Source records:
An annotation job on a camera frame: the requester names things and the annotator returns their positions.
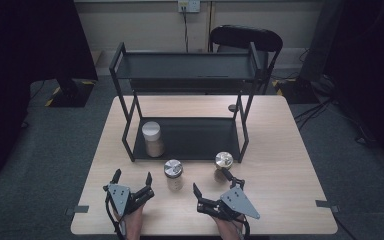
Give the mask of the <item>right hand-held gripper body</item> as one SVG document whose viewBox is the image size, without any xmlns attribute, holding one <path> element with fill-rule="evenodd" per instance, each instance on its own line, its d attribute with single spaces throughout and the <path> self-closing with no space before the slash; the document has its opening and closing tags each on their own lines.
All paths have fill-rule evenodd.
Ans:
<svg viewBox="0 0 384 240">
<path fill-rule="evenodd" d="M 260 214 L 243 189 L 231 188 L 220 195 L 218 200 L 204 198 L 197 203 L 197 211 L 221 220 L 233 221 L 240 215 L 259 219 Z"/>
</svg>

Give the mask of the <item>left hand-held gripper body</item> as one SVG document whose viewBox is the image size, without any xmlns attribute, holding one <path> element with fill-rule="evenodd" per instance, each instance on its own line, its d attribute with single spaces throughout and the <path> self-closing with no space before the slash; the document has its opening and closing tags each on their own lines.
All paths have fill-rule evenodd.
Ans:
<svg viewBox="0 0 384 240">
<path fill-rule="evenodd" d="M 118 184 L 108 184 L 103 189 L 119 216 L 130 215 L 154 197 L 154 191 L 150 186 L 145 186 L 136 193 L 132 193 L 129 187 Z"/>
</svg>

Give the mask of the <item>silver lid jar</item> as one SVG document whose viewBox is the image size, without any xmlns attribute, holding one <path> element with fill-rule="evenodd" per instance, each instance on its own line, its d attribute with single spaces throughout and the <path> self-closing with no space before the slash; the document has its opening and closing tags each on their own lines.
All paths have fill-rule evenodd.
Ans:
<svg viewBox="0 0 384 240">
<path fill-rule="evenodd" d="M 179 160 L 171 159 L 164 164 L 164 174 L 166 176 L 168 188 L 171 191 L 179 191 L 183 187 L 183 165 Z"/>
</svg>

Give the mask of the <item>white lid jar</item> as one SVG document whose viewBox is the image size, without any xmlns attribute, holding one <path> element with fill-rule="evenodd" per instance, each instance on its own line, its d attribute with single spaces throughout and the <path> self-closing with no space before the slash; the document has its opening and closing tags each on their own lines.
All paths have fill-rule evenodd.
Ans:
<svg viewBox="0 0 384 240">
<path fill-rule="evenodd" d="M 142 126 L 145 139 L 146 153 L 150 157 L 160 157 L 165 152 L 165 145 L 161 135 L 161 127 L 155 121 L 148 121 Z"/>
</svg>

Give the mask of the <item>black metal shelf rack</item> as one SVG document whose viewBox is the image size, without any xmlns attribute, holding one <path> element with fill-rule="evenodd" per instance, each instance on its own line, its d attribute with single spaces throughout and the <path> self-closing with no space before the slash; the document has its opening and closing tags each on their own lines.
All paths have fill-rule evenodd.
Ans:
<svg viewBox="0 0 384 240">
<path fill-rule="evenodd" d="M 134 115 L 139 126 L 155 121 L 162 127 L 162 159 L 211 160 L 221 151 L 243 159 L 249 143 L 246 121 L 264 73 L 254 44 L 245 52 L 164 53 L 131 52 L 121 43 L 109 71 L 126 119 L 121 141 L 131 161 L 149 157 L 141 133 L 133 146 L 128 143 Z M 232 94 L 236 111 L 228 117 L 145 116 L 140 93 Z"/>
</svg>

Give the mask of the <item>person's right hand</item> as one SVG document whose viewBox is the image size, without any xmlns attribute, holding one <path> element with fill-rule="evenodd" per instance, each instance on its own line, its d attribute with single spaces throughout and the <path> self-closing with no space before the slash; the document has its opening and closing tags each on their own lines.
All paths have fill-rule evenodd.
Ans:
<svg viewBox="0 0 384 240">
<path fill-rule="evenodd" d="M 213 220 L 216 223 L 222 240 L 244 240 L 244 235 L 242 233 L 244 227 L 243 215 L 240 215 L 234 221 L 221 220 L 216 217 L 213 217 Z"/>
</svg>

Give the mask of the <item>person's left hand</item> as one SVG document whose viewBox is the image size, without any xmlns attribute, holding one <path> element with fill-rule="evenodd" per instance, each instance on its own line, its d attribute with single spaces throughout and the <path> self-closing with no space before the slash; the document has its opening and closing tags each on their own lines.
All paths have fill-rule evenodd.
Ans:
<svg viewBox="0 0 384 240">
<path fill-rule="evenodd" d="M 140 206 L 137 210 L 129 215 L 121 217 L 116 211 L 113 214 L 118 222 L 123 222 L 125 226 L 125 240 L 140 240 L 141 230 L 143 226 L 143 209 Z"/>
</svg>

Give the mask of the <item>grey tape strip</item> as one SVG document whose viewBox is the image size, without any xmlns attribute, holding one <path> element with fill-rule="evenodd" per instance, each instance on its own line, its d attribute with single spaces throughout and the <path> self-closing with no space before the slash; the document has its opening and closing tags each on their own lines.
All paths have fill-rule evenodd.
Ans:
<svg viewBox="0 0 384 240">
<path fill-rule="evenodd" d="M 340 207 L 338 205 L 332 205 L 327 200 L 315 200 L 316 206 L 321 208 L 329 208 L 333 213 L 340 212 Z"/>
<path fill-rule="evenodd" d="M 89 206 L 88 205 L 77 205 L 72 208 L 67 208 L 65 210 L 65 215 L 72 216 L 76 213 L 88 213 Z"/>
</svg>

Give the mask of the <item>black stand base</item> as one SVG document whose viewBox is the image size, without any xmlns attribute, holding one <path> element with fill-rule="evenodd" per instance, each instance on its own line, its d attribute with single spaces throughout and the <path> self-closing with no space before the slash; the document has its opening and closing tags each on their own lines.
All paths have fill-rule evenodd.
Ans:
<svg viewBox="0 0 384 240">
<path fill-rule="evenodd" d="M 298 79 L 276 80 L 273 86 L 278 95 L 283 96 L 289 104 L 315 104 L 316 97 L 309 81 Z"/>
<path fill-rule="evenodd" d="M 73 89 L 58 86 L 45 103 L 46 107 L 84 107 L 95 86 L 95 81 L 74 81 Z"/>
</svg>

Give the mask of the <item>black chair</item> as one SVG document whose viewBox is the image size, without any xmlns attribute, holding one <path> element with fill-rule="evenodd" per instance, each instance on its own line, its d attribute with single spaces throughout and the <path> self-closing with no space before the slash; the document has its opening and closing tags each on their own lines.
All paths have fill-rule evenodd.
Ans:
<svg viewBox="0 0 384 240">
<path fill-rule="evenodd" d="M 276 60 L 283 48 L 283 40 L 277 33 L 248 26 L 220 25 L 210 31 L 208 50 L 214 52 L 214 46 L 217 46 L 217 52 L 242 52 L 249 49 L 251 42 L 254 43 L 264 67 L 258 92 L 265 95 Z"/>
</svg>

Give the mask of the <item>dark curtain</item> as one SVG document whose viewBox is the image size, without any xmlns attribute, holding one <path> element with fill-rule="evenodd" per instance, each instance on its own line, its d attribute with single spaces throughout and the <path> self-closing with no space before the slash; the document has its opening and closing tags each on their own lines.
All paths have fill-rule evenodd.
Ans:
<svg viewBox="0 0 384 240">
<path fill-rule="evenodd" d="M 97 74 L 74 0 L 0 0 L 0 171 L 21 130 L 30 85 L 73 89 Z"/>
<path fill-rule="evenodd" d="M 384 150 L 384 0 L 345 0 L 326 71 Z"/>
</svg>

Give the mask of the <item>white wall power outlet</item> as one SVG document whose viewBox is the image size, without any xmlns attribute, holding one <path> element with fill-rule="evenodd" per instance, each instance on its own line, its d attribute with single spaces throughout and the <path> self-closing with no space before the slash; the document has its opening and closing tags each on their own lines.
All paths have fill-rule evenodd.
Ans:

• [TASK TO CARRY OUT]: Report every line above that has the string "white" in it.

• [YOUR RESPONSE]:
Give the mask of the <item>white lid jar</item> as one SVG document whose viewBox is the image size, without any xmlns attribute, holding one <path> element with fill-rule="evenodd" per instance, each instance on its own line, its d attribute with single spaces throughout and the <path> self-closing with no space before the slash; the document has its opening and closing tags each on their own lines.
Give the mask of the <item>white wall power outlet</item> as one SVG document whose viewBox is the image size, without any xmlns attribute, holding one <path> element with fill-rule="evenodd" per instance, each instance on its own line, its d attribute with single spaces throughout and the <path> self-closing with no space before the slash; the document has its opening and closing tags each on their own lines.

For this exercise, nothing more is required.